In an interview two weeks before his death, Sena told Source NM that he was exhausted after being repeatedly denied by FEMA and was running out of savings while he rebuilt without any financial assistance. The stress took a toll on his marriage, but he and his wife said they found a way never to go to bed angry.
“I think the only thing that saved us is we’ve been together forever. It’s not in our interest, no? Why would we want to leave each other over this?” he told Source NM. “But that’s how, that’s how bad it’s felt sometimes. I was a cop for 46 years, and let me tell you, this has been the worst, worst time in my life.”
But with cancer in the rearview mirror, he said, he was looking forward to finally coming home.
“Hopefully I can live to at least 85. That’s a long life,” he said after listing off his relatives who lived until their 80s or 90s. “I’m not ready to go yet.”
His death leaves his wife in charge of the logistics of recovery and the prospect of returning alone.

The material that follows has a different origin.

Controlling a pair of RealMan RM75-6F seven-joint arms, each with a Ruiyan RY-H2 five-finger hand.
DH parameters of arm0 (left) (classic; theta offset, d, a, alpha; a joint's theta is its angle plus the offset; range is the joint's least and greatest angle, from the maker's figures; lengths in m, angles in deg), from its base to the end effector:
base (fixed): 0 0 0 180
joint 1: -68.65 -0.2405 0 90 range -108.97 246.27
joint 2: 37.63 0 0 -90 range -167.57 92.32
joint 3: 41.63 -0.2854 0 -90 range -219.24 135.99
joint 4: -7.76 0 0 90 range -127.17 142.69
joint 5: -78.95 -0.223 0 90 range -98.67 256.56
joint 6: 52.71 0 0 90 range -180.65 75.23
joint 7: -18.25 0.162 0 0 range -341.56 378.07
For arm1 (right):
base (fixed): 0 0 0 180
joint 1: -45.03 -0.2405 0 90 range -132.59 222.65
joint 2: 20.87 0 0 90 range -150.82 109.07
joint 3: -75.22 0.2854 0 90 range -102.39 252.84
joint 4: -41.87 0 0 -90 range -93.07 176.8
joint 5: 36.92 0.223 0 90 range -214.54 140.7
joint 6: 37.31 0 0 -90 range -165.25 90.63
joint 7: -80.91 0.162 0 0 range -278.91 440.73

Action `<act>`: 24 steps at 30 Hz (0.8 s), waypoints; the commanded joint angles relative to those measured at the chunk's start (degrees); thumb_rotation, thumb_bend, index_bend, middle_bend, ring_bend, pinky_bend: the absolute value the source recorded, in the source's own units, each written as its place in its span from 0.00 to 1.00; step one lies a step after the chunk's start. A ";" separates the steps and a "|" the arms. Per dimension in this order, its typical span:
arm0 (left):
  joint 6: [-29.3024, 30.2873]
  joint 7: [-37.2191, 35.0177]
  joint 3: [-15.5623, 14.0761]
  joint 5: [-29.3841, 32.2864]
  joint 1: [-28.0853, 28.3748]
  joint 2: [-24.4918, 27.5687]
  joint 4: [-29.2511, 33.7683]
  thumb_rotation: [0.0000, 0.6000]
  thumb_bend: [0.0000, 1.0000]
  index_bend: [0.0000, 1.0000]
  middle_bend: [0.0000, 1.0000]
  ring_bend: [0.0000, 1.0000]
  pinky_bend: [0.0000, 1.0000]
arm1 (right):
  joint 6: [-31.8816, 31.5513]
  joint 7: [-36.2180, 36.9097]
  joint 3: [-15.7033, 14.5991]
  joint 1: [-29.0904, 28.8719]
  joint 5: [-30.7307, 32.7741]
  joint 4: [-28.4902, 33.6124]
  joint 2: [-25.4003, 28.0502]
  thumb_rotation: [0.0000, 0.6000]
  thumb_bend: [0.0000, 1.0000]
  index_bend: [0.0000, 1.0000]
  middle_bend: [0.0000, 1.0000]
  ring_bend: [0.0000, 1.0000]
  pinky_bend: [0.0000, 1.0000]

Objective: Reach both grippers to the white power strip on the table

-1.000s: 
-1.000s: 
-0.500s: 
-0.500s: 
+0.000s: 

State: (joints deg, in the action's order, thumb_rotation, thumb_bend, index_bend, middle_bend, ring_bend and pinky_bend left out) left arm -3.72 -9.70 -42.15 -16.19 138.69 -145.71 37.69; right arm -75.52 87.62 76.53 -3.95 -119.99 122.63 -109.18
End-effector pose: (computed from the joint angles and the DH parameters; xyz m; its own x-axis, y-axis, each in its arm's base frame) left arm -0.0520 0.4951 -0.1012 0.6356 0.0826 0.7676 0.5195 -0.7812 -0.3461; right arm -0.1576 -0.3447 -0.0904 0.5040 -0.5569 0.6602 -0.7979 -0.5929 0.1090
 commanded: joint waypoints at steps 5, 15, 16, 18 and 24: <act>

She said she feels she owes it to her husband to move into the mobile home they bought with savings, turn on the lights and take in the views from their new picture window overlooking the Rociada valley.
They positioned the new home on their property to maintain their picturesque view, like they had before the fire.
“We angled it north and south so that we could have the view to the valley, because it was so beautiful,” Maria Luisa said. “It is still beautiful.”
More than 100 people packed into the Our Lady of Sorrows Church on Nov. 13 for his funeral, where a priest urged his family and friends to be good to one another. He received an honor guard from his former police colleagues, and his coffin was draped with an American flag to honor his service in the Navy.
From there, he was laid to rest in the Rociada cemetery, just a short walk from his old home, instead of alongside his parents and brothers who are buried at the veteran’s cemetery in Santa Fe.
Like everywhere else in the area, the fire tore through the cemetery, blackening the soil, scorching trees and dumping ash on white gravestones. But Maria Luisa said it’s the only place he could be at peace.
“It’s burnt. It’s all burnt. But he’s there. We took him back to Rociada,” she said, holding back tears. “Because he wanted to go back.”